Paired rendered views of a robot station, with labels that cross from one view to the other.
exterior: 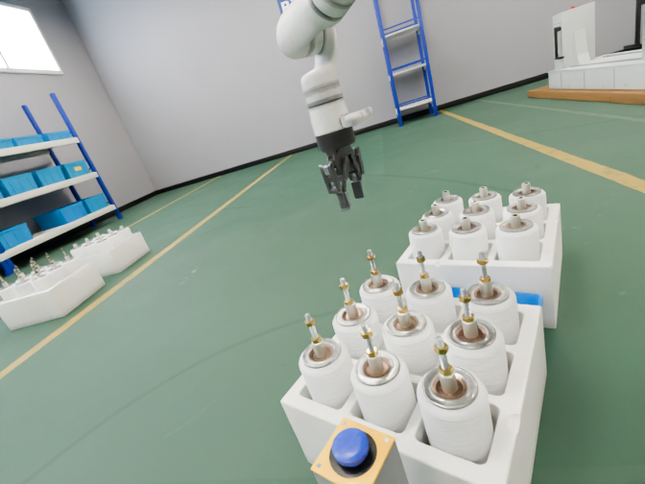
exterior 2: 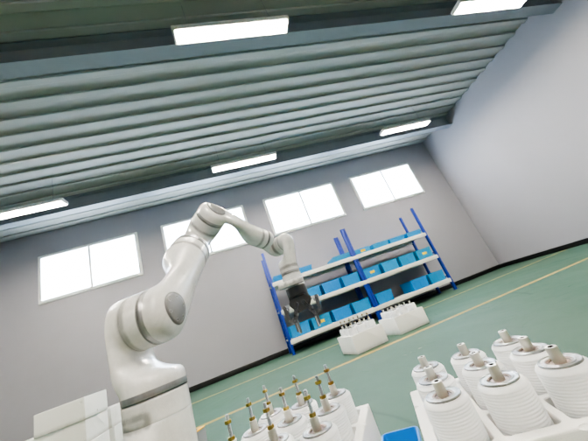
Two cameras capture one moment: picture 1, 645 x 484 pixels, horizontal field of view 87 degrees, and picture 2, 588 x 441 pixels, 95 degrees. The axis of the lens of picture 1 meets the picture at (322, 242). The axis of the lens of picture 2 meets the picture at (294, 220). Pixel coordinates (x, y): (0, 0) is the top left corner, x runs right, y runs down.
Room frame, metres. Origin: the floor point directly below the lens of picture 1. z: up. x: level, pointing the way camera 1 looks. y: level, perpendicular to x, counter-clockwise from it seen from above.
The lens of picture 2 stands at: (0.26, -1.00, 0.50)
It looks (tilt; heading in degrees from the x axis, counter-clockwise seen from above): 20 degrees up; 60
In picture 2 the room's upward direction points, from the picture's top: 21 degrees counter-clockwise
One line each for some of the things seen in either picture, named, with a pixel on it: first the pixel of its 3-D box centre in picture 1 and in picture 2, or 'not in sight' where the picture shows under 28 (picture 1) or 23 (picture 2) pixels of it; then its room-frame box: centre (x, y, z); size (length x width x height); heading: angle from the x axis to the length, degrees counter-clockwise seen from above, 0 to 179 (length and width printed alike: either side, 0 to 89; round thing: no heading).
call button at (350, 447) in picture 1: (351, 449); not in sight; (0.27, 0.04, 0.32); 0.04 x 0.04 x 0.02
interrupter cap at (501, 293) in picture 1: (487, 293); (317, 430); (0.54, -0.27, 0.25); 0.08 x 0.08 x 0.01
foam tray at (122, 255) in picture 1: (110, 255); (402, 321); (2.69, 1.64, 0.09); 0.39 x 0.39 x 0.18; 77
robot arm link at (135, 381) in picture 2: not in sight; (148, 345); (0.23, -0.47, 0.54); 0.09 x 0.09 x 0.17; 56
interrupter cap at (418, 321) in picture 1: (405, 324); (290, 421); (0.53, -0.10, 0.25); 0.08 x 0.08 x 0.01
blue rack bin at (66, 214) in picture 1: (61, 215); (414, 284); (5.01, 3.38, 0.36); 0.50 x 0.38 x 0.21; 74
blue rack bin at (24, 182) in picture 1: (7, 188); (385, 268); (4.61, 3.52, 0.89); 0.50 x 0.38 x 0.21; 74
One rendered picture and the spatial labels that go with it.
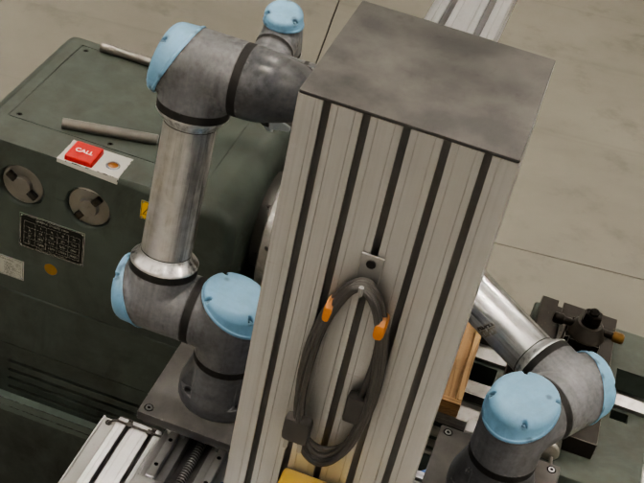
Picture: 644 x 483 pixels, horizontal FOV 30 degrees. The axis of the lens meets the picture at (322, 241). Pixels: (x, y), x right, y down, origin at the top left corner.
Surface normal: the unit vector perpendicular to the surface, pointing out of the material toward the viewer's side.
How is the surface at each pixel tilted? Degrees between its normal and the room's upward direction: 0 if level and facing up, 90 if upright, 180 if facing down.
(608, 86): 0
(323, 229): 90
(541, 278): 0
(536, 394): 7
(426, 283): 90
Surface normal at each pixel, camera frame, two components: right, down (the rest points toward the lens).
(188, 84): -0.26, 0.41
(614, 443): 0.18, -0.77
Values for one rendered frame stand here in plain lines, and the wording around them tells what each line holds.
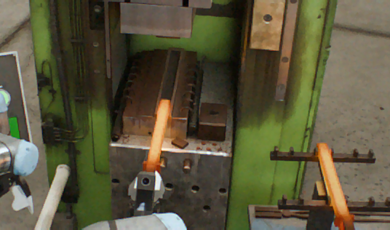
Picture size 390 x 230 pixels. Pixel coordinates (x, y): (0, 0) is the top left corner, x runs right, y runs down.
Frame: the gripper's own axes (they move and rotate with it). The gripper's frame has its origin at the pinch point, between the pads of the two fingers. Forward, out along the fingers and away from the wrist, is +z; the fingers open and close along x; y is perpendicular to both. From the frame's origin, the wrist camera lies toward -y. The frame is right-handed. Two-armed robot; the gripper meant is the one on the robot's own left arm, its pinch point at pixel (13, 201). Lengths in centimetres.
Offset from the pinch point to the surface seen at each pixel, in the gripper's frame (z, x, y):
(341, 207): -4, 76, -43
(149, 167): -8.2, 27.7, -24.6
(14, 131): -7.1, -14.5, -16.9
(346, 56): 94, 6, -297
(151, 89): -5, 5, -60
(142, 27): -36, 11, -47
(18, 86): -17.6, -17.7, -23.9
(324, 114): 94, 19, -222
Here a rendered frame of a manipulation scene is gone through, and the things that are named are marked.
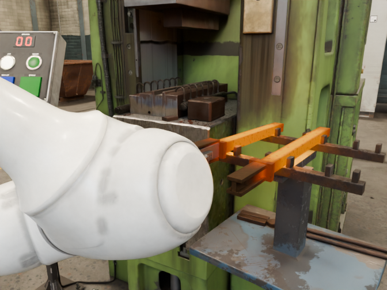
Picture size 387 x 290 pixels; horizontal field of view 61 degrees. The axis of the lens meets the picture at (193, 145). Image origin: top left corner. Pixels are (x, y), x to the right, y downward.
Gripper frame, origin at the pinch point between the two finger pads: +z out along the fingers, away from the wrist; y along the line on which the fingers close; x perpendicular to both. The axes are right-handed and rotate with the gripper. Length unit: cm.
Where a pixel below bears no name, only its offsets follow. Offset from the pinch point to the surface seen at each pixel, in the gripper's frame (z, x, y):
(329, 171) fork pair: 8.6, -1.5, 21.9
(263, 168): -0.2, -0.3, 13.0
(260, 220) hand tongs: 26.5, -26.1, 1.0
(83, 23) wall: 524, 88, -779
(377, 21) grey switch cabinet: 557, 67, -66
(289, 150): 13.0, -0.3, 12.5
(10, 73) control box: 6, 11, -90
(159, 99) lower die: 30, 4, -40
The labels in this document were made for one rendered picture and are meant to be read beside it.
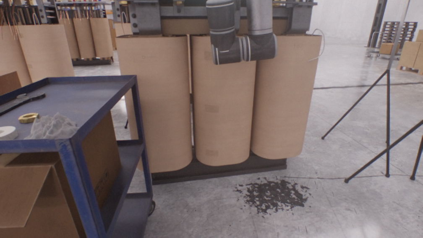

──────────

WHAT IS BEING ASKED:
Among the lines above, find those containing the word "blue" and copy each.

ANSWER TO THIS PROBLEM:
blue rack bin at (66, 214) in picture 1: (61, 215); (414, 284); (5.01, 3.38, 0.36); 0.50 x 0.38 x 0.21; 74
blue rack bin at (24, 182) in picture 1: (7, 188); (385, 268); (4.61, 3.52, 0.89); 0.50 x 0.38 x 0.21; 74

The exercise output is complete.